About this exercise | Look for "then" in the listing below. Gather each line that contains it.

Raw data |
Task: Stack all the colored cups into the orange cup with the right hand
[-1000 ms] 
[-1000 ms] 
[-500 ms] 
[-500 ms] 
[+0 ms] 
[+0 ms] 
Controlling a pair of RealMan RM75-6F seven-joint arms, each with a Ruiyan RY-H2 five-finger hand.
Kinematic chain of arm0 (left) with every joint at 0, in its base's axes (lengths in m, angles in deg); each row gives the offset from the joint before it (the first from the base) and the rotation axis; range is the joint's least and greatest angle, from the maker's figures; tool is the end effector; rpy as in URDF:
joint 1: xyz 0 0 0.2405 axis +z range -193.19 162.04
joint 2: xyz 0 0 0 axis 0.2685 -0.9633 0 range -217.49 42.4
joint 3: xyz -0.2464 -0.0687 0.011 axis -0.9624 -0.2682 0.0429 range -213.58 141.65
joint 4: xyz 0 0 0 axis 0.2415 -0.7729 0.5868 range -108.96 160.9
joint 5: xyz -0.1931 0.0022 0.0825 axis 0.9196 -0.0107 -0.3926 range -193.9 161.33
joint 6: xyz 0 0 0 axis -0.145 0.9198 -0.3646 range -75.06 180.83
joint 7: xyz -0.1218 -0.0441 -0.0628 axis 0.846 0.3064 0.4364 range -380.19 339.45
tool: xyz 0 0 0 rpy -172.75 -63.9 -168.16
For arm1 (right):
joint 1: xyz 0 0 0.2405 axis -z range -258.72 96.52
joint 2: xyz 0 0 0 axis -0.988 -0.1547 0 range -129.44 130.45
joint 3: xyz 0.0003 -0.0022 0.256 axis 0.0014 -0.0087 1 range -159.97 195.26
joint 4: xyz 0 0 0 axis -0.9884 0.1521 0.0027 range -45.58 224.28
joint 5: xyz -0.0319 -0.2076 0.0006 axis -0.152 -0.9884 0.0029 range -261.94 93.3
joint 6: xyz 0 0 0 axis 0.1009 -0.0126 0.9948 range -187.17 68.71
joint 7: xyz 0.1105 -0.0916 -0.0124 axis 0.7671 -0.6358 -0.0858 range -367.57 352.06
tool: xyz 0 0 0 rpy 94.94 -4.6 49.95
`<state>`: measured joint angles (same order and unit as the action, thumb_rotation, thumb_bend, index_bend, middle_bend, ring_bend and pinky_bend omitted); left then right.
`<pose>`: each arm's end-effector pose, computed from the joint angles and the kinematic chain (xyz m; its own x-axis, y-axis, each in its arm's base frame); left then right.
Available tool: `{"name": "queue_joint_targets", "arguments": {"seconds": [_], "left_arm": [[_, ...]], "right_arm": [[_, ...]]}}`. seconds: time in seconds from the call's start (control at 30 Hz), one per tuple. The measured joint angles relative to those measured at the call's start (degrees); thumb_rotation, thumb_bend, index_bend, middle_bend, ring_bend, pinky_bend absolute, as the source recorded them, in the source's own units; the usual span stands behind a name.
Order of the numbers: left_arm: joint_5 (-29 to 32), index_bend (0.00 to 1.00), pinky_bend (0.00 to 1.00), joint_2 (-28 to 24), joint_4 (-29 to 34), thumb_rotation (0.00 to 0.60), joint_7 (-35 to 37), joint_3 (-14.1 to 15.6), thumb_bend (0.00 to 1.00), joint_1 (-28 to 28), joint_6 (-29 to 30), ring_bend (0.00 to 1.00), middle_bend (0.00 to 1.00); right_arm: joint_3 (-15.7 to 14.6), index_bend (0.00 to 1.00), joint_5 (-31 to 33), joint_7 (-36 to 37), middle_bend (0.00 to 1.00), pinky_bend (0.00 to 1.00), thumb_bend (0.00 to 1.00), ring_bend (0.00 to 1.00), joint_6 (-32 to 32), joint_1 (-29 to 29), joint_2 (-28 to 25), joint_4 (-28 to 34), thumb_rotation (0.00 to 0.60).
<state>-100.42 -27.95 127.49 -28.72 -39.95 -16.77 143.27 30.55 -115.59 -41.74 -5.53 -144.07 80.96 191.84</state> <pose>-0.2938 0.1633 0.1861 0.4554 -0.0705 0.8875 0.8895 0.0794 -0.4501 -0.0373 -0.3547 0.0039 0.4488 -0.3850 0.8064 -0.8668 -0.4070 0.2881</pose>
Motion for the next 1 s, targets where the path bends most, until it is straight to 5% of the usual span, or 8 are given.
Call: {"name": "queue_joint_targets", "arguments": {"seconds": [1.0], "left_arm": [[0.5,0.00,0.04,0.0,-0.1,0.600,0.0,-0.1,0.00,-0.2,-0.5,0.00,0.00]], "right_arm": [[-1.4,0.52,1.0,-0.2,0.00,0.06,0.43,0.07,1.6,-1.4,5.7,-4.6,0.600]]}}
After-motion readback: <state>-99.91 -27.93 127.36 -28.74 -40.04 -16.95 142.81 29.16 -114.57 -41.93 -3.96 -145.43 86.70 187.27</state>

Your response |
`<state>`: measured joint angles (same order and unit as the action, thumb_rotation, thumb_bend, index_bend, middle_bend, ring_bend and pinky_bend omitted); left then right.
`<pose>`: each arm's end-effector pose, computed from the joint angles and the kinematic chain (xyz m; its own x-axis, y-axis, each in its arm's base frame); left then right.

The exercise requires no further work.